• [HOW TO COMPLETE THIS TASK]:
Only the text of the entries below should appear in your exact transcription; leave out every picture.

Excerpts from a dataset

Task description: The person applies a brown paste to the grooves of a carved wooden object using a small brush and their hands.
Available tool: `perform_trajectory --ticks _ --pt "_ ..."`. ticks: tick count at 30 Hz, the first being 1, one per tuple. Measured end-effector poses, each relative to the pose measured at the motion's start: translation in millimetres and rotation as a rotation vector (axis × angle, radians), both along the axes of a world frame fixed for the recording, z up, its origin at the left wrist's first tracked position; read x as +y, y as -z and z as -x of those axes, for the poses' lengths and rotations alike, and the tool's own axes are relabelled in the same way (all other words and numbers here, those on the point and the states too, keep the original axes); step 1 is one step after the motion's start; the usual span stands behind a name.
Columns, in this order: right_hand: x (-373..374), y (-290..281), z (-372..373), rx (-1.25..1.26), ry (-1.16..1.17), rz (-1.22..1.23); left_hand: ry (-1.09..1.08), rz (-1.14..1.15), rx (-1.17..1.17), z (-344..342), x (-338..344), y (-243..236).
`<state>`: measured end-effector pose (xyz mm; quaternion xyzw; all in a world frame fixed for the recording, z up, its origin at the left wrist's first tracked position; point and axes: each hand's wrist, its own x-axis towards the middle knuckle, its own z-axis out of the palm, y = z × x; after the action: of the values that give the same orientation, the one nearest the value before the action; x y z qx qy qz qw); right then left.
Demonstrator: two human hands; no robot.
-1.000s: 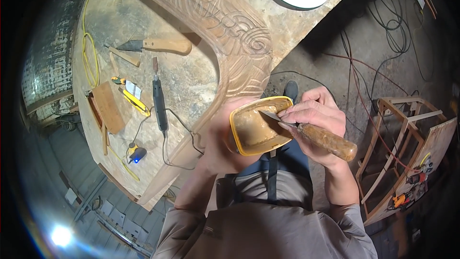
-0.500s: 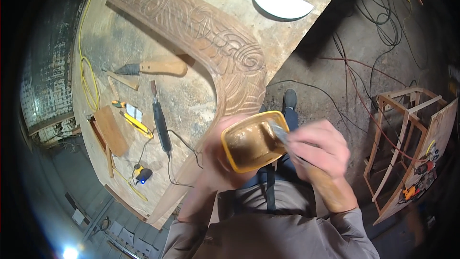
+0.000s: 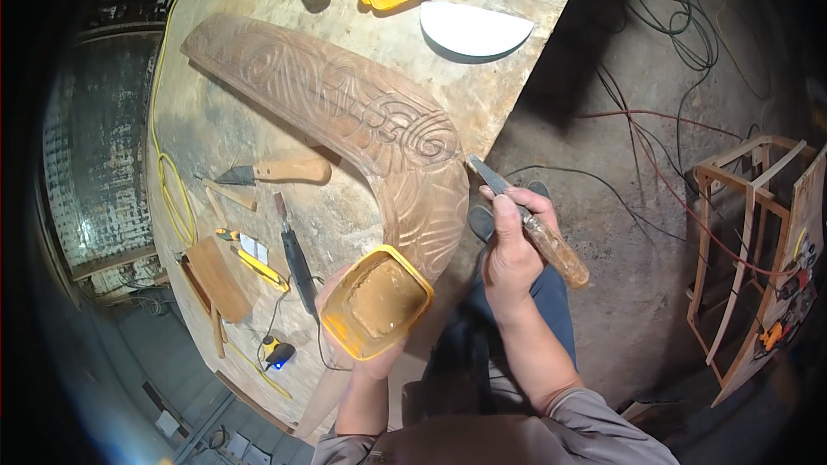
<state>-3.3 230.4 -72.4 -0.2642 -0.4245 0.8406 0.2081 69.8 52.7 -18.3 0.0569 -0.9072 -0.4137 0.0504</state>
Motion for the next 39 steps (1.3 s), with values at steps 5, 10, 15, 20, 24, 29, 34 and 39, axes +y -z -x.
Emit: perform_trajectory --ticks 5,10,15,20,24,29,34,39 --pt "-12.4 13.5 -3.3 0.1 0.015 -0.119 -0.089 -0.047 -0.024 6.9 4.8 -6.3" --pt "-14.8 16.8 -8.5 0.037 0.002 -0.37 0.02 0.045 0.003 26.6 25.4 -20.4" --pt "-17.9 18.4 -8.3 0.031 0.035 -0.33 0.043 0.064 0.02 23.3 20.6 -14.7" --pt "-19.6 17.1 -6.9 0.051 0.039 -0.343 0.022 0.03 -0.012 14.1 12.7 -6.1" --pt "-17.4 18.3 -5.7 0.057 0.044 -0.371 0.061 0.032 0.036 23.0 18.5 -14.7" --pt "-14.1 18.5 -4.6 0.079 0.022 -0.415 0.078 0.102 0.023 14.4 9.7 -9.0" --pt "-14.0 16.2 -8.5 0.014 0.049 -0.281 0.043 0.058 -0.008 -3.1 -9.7 8.4" --pt "-13.3 13.2 -4.7 0.018 0.0 -0.374 0.042 0.044 -0.021 -3.7 -6.5 6.7"
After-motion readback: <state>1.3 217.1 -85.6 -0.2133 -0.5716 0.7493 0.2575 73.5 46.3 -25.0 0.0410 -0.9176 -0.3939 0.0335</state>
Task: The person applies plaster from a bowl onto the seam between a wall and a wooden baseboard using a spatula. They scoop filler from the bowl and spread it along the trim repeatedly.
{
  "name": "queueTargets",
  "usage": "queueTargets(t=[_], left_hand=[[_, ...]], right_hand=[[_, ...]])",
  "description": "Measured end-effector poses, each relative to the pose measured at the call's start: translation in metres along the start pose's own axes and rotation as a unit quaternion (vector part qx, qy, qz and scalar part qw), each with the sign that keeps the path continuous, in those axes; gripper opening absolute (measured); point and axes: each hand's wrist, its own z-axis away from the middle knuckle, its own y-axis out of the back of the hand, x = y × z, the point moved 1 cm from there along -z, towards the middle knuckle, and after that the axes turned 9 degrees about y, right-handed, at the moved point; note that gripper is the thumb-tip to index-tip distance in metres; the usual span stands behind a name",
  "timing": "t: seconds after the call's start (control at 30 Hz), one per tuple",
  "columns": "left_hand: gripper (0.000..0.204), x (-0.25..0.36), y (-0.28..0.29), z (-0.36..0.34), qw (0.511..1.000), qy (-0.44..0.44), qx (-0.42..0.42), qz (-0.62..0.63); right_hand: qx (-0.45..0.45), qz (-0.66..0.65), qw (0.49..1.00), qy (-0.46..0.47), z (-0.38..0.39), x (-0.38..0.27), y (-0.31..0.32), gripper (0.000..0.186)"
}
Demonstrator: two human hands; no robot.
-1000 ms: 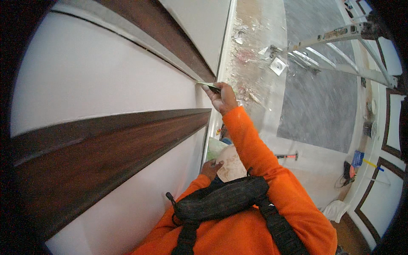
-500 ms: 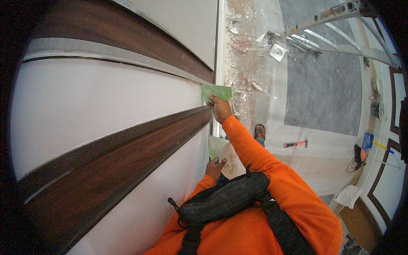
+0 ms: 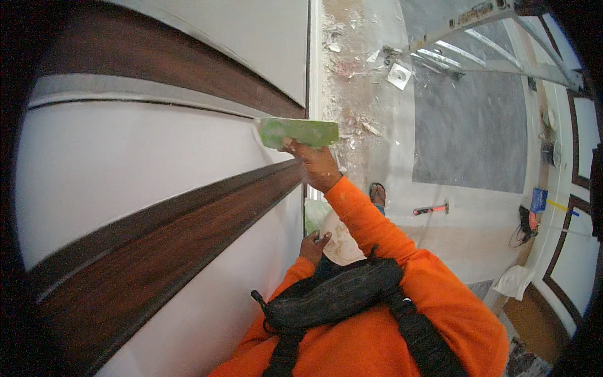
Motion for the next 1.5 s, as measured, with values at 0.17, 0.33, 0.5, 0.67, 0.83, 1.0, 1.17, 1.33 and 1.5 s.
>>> queueTargets(t=[0.17,0.33,0.5,0.67,0.83,1.0,1.17,1.33,1.5], left_hand=[[0.060,-0.051,-0.021,-0.029,0.996,-0.018,0.059,0.070],[0.052,-0.043,-0.015,-0.021,0.996,-0.010,0.025,0.087],[0.053,-0.022,-0.009,-0.005,0.997,0.009,0.032,0.069],[0.058,-0.040,-0.010,-0.016,0.998,-0.021,0.062,-0.004],[0.058,-0.032,-0.012,-0.010,0.998,0.015,0.057,-0.001],[0.055,-0.032,-0.015,-0.023,0.998,-0.003,0.024,0.051],[0.049,-0.011,-0.009,-0.001,0.997,-0.018,0.031,0.069],[0.044,-0.008,-0.007,0.004,0.997,0.015,0.060,0.056],[0.046,-0.005,-0.009,0.003,0.994,-0.015,0.056,0.094]], right_hand=[[0.132,-0.118,0.984,-0.039,0.003,0.072,0.046,0.024],[0.204,-0.070,0.974,-0.071,0.007,0.115,0.043,0.027],[0.212,0.022,0.976,-0.045,-0.002,0.096,0.010,0.027],[0.175,0.210,0.962,0.010,-0.001,0.066,-0.033,0.024],[0.058,0.048,0.997,0.025,0.022,0.013,-0.012,0.024],[0.243,-0.049,0.962,-0.112,-0.001,0.091,0.044,0.025],[0.284,-0.059,0.944,-0.154,-0.021,0.149,0.049,0.023],[0.290,-0.051,0.946,-0.137,-0.025,0.137,0.036,0.022],[0.210,-0.091,0.963,-0.142,-0.014,0.086,0.011,0.015]])
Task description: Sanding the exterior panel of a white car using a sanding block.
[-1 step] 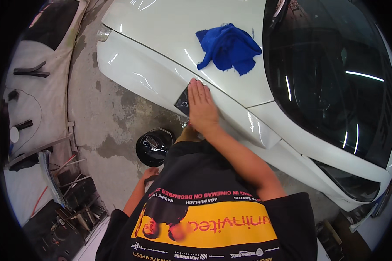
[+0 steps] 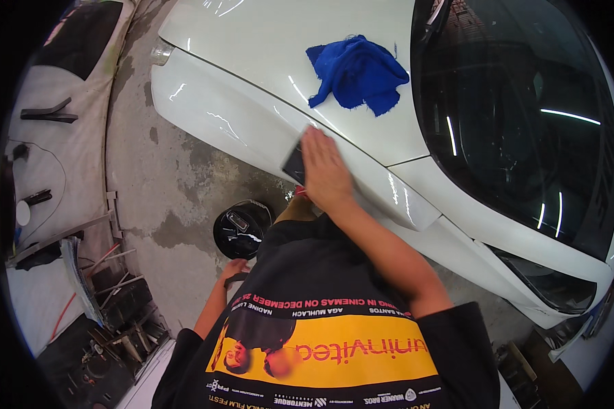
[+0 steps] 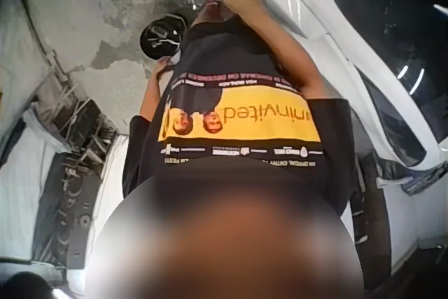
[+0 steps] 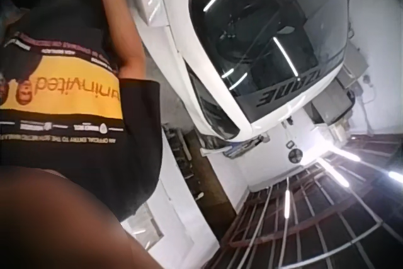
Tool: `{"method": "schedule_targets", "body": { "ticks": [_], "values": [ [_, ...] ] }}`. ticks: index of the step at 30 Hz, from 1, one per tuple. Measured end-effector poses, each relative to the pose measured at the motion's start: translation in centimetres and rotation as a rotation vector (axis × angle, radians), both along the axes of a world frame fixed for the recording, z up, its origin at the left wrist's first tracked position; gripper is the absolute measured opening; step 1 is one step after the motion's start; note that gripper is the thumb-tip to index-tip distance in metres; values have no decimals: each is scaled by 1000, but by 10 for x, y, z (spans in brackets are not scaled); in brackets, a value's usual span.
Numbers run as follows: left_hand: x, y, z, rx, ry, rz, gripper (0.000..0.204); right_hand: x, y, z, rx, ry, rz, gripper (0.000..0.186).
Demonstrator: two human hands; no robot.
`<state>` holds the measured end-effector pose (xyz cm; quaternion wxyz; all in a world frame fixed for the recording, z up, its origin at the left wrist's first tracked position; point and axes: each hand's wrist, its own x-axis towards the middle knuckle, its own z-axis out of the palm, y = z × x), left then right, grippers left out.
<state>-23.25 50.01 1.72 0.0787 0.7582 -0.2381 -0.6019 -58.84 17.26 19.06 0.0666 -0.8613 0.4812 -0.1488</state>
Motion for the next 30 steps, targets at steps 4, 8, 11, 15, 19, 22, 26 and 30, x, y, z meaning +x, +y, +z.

• [EXPECTED OUTPUT]:
Task description: The person applies a brown paste to the grooves of a carved wooden object using a small brush and their hands.
Available tool: `perform_trajectory --ticks _ --pt "_ ..."`. ticks: tick count at 30 Hz, the first being 1, one per tuple. Measured end-effector poses, each relative to the pose measured at the motion's start: translation in millimetres and rotation as a rotation vector (axis × angle, radians), both along the axes of a world frame fixed for the recording, z up, its origin at the left wrist's first tracked position; read x as +y, y as -z and z as -x of those axes, for the poses' lengths and rotations alike, and the tool's own axes are relabelled in the same way (all other words and numbers here, those on the point and the states too, keep the original axes); step 1 is one step after the motion's start; the usual span stands behind a name.
Columns, in this order: right_hand: x (-373..374), y (-290..281), z (-372..373), rx (-1.25..1.26), ry (-1.16..1.17), rz (-1.22..1.23); left_hand: ry (-1.09..1.08), rz (-1.14..1.15), rx (-1.17..1.17), z (-344..342), x (-338..344), y (-243..236).
`<state>`: measured end-effector pose (xyz mm; quaternion xyzw; all in a world frame fixed for the recording, z up, its origin at the left wrist's first tracked position; point and axes: each hand's wrist, its own x-axis towards the middle knuckle, its own z-axis out of the palm, y = z × x; after the action: of the values that give the same orientation, the one nearest the value before the action; x y z qx qy qz qw); right then left.
Demonstrator: two human hands; no robot.
-1.000s: 
-0.500s: 
+0.000s: 
<state>-3.3 230.4 -72.4 -0.2642 -0.4245 0.8406 0.2081 69.8 52.7 -18.3 0.0569 -0.9072 -0.4137 0.0504</state>
Motion for the next 39 steps (1.3 s), with values at steps 5, 10, 15, 20, 24, 29, 34 and 39, axes +y -z -x.
Emit: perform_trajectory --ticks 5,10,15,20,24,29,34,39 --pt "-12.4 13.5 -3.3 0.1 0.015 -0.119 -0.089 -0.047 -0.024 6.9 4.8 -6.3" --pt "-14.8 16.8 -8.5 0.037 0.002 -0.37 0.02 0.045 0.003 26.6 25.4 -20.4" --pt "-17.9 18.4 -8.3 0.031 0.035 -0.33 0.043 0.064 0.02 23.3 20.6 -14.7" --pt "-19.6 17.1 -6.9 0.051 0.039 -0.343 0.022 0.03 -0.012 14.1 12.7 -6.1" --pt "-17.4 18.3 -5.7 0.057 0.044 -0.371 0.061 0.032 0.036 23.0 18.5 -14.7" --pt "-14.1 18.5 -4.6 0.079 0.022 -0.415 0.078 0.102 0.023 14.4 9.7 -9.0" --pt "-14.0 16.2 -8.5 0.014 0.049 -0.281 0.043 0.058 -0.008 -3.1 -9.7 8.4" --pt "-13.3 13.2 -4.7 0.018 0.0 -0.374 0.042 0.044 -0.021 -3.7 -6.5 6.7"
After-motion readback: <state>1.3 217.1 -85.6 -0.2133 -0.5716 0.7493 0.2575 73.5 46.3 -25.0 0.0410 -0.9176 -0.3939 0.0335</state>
Task: The person applies plaster from a bowl onto the seam between a wall and a wooden baseboard using a spatula. They scoop filler from the bowl and spread it along the trim repeatedly.
{
  "name": "queueTargets",
  "usage": "queueTargets(t=[_], left_hand=[[_, ...]], right_hand=[[_, ...]])",
  "description": "Measured end-effector poses, each relative to the pose measured at the call's start: translation in metres along the start pose's own axes and rotation as a unit quaternion (vector part qx, qy, qz and scalar part qw), each with the sign that keeps the path continuous, in those axes; gripper opening absolute (measured); point and axes: each hand's wrist, its own z-axis away from the middle knuckle, its own y-axis out of the back of the hand, x = y × z, the point moved 1 cm from there along -z, towards the middle knuckle, and after that the axes turned 9 degrees about y, right-handed, at the moved point; note that gripper is the thumb-tip to index-tip distance in metres; the usual span stands behind a name",
  "timing": "t: seconds after the call's start (control at 30 Hz), one per tuple",
  "columns": "left_hand: gripper (0.000..0.204), x (-0.25..0.36), y (-0.28..0.29), z (-0.36..0.34), qw (0.511..1.000), qy (-0.44..0.44), qx (-0.42..0.42), qz (-0.62..0.63); right_hand: qx (-0.45..0.45), qz (-0.66..0.65), qw (0.49..1.00), qy (-0.46..0.47), z (-0.38..0.39), x (-0.38..0.27), y (-0.31..0.32), gripper (0.000..0.186)"
}
Demonstrator: two human hands; no robot.
-1000 ms: 
-500 ms: 
+0 ms: 
Motion for the next 1.5 s, as measured, with values at 0.17, 0.33, 0.5, 0.67, 0.83, 1.0, 1.17, 1.33 and 1.5 s.
>>> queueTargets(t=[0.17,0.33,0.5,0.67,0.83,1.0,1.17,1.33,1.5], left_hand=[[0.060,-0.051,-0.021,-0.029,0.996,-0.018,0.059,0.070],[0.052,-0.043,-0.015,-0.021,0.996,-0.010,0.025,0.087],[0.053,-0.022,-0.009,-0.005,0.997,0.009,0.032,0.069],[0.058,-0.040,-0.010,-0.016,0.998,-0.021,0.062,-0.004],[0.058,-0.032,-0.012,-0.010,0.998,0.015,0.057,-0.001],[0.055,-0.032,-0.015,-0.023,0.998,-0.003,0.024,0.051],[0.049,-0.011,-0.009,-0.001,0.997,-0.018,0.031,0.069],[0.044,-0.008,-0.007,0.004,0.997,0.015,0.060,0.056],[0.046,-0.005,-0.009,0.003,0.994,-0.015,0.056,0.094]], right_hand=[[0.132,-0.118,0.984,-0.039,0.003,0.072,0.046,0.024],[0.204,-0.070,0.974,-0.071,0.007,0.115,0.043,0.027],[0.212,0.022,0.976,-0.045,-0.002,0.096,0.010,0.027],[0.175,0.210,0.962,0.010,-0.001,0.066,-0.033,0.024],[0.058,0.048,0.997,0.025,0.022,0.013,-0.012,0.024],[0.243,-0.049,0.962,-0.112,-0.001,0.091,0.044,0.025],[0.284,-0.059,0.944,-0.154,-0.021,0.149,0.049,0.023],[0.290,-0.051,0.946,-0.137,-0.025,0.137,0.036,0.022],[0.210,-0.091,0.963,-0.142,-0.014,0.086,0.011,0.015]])
Task description: Sanding the exterior panel of a white car using a sanding block.
[-1 step] 
[+0 steps] 
[+0 steps] 
[+0 steps] 
Tool: `{"method": "schedule_targets", "body": { "ticks": [_], "values": [ [_, ...] ] }}`. ticks: index of the step at 30 Hz, from 1, one per tuple. Measured end-effector poses, each relative to the pose measured at the motion's start: translation in centimetres and rotation as a rotation vector (axis × angle, radians), both along the axes of a world frame fixed for the recording, z up, its origin at the left wrist's first tracked position; gripper is the absolute measured opening; step 1 is one step after the motion's start; note that gripper is the thumb-tip to index-tip distance in metres; values have no decimals: each is scaled by 1000, but by 10 for x, y, z (spans in brackets are not scaled); in brackets, a value's usual span.
Numbers run as follows: left_hand: x, y, z, rx, ry, rz, gripper (0.000..0.204); right_hand: x, y, z, rx, ry, rz, gripper (0.000..0.186).
Demonstrator: two human hands; no robot.
`<state>` holds the measured end-effector pose (xyz cm; quaternion wxyz; all in a world frame fixed for the recording, z up, its origin at the left wrist's first tracked position; point and axes: each hand's wrist, its own x-axis towards the middle knuckle, its own z-axis out of the palm, y = z × x), left then right, grippers left out.
<state>-23.25 50.01 1.72 0.0787 0.7582 -0.2381 -0.6019 -58.84 17.26 19.06 0.0666 -0.8613 0.4812 -0.1488</state>
Motion for the next 30 steps, targets at steps 4, 8, 11, 15, 19, 22, 26 and 30, x, y, z meaning +x, +y, +z.

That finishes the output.